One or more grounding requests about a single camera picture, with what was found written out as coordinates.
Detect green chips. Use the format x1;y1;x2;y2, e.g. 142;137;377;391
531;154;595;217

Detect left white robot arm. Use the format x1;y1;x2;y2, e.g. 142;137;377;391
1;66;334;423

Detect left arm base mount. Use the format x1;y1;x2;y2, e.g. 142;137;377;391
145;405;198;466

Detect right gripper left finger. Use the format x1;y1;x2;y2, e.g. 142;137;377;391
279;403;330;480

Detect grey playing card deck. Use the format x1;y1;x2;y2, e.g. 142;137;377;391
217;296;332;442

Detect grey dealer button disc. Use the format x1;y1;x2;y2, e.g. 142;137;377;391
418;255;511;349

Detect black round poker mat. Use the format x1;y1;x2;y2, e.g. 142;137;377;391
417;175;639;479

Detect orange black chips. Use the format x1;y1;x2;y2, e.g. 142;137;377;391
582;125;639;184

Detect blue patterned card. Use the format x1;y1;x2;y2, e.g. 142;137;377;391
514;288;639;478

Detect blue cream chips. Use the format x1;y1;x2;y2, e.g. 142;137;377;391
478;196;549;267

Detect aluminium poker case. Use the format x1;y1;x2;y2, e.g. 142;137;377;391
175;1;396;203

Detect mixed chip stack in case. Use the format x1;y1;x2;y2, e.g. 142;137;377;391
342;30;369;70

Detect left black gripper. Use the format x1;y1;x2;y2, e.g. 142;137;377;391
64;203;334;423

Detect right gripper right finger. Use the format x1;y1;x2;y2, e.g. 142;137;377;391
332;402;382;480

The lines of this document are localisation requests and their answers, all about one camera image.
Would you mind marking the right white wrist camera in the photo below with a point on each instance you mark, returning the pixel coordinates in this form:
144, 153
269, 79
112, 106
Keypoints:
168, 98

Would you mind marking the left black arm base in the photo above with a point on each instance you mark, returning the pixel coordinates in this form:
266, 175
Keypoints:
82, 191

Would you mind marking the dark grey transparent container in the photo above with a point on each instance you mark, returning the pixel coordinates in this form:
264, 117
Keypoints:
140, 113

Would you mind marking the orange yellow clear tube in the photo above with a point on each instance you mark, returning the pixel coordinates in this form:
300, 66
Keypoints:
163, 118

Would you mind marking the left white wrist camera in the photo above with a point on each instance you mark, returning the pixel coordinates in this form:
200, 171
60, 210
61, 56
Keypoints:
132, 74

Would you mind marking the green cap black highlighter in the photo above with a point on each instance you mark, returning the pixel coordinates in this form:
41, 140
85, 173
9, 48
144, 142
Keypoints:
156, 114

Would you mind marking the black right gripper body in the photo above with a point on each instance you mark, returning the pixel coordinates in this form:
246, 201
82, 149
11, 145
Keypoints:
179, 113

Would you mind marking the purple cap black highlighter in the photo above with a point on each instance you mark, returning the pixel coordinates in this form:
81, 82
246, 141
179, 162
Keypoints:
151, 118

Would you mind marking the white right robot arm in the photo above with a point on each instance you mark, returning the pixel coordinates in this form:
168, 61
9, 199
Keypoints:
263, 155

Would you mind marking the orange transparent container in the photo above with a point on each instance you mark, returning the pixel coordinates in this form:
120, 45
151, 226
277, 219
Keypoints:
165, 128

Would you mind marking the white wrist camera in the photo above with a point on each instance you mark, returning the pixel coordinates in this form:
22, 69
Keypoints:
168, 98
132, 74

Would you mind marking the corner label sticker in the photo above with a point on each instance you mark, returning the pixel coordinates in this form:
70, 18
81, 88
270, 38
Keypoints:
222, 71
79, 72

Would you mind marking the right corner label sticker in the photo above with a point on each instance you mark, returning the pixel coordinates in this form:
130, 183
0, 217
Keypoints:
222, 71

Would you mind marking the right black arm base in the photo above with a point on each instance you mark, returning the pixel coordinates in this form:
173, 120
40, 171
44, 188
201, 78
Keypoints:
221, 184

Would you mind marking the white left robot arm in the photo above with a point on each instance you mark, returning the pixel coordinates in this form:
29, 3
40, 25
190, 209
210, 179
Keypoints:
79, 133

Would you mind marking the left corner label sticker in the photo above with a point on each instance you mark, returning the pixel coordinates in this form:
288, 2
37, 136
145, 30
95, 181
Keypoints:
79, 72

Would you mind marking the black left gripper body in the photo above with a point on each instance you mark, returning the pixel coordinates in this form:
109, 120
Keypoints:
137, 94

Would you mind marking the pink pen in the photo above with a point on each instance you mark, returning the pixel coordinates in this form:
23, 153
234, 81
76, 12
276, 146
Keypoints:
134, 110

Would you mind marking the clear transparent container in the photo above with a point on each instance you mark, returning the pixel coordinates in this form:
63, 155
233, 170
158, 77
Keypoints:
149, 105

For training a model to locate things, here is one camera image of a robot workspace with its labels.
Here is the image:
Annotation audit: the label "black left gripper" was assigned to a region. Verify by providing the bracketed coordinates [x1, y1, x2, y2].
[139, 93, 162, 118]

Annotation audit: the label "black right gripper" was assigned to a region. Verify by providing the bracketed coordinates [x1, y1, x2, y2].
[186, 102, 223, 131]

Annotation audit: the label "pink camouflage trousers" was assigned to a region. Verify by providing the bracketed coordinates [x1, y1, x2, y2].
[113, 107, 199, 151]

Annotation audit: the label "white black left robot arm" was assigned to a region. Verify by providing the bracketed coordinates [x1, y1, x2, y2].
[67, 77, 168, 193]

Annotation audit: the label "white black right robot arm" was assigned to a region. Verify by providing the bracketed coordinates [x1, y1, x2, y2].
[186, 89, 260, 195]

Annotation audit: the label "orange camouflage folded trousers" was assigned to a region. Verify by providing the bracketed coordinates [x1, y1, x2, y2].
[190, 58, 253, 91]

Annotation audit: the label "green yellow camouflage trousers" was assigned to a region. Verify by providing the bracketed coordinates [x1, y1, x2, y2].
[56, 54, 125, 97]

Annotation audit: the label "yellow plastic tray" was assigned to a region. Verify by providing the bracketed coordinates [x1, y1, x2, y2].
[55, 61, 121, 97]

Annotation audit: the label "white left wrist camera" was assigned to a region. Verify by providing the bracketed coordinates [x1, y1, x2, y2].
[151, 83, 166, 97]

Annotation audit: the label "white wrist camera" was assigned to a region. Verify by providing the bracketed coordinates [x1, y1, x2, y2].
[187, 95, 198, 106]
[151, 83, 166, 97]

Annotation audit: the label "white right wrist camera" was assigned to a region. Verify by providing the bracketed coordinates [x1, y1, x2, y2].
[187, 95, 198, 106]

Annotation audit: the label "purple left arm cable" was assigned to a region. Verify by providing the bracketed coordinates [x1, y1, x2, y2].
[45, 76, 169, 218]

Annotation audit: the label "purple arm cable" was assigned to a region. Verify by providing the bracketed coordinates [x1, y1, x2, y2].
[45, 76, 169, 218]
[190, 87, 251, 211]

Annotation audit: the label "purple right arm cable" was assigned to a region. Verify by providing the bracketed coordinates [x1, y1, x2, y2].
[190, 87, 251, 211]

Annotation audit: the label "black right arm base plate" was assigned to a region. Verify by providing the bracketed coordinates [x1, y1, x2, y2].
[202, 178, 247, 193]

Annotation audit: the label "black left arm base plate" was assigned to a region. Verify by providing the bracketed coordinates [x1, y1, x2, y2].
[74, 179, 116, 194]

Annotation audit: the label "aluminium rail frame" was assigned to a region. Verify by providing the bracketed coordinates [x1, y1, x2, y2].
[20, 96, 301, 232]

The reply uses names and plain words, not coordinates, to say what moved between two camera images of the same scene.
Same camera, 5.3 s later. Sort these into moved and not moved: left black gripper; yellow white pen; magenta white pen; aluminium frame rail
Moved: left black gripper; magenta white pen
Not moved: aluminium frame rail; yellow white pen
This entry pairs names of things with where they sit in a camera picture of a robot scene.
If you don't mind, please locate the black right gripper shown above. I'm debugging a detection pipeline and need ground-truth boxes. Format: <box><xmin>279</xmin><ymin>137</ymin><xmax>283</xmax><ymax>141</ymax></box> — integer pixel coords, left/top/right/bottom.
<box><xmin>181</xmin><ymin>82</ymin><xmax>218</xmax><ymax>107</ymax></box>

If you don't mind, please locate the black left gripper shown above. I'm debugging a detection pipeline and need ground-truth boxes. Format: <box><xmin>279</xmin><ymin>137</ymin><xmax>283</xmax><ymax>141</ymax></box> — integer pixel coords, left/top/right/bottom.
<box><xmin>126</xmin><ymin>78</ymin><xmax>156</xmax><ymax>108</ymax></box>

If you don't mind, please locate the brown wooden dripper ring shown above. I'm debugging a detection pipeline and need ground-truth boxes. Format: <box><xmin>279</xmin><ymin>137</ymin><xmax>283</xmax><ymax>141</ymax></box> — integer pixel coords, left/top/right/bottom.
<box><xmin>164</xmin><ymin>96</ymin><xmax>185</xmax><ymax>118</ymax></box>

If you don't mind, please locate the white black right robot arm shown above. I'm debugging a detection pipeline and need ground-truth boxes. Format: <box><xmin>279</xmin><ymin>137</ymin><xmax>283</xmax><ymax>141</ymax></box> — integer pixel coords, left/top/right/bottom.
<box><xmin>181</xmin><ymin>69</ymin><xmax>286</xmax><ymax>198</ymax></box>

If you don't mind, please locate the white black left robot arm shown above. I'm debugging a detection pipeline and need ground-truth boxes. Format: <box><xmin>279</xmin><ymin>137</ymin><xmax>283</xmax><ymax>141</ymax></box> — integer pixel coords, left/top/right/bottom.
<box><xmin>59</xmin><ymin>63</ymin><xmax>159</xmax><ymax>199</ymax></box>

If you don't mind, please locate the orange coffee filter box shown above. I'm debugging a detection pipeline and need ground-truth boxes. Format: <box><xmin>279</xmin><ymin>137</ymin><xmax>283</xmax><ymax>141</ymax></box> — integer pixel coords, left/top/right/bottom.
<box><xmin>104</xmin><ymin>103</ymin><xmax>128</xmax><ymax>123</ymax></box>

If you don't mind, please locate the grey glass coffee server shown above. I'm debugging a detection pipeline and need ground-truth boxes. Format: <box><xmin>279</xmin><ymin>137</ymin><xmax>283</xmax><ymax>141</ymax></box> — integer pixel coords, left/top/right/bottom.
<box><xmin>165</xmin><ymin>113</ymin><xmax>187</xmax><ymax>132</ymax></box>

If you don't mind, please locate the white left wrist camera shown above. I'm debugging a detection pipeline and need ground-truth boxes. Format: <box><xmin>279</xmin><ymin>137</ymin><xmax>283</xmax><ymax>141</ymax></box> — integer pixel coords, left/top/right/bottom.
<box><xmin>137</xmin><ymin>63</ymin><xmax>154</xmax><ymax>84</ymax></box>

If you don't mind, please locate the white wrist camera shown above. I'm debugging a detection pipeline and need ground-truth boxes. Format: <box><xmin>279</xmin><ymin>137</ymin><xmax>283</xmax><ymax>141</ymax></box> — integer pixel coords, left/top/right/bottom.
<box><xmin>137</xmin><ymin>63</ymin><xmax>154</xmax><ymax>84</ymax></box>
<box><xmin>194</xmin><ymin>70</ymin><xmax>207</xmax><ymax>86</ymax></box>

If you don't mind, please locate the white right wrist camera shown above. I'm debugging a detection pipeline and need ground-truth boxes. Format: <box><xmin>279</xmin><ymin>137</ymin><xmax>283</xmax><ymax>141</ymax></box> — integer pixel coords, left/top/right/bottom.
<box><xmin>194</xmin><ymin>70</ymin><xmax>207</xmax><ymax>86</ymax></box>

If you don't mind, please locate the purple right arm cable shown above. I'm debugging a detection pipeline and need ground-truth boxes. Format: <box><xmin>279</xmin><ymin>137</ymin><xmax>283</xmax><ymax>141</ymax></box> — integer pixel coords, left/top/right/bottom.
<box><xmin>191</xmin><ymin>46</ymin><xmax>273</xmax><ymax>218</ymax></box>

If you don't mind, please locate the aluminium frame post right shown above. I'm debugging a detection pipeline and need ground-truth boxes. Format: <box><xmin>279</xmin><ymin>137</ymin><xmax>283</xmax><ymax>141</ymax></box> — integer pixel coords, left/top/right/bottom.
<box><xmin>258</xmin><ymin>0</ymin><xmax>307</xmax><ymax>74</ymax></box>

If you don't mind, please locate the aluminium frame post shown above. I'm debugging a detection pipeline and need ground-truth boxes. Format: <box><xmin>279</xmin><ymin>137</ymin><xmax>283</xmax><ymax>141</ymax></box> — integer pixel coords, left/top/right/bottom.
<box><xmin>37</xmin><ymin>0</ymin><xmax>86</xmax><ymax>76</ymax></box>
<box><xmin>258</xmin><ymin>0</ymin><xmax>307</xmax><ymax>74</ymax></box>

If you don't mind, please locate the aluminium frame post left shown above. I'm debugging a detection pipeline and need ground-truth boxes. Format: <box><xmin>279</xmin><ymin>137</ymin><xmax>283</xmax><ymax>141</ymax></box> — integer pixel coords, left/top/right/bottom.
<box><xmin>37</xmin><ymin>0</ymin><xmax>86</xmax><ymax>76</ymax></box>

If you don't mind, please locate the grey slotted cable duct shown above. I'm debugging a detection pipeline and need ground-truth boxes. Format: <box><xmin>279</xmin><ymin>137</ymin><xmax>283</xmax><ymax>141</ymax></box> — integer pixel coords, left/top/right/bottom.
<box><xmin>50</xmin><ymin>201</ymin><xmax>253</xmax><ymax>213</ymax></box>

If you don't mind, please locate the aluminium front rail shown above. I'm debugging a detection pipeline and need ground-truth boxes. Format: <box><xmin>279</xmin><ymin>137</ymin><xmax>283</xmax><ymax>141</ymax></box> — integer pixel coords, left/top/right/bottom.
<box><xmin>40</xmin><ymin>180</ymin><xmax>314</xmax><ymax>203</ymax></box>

--- --- ---

THE TASK: Show every line of the listing that includes the word "about".

COMPLETED TASK:
One or more grounding requests about a single camera picture, with what was found written out as coordinates.
The lines of this document are localisation requests and their answers, all about one camera image.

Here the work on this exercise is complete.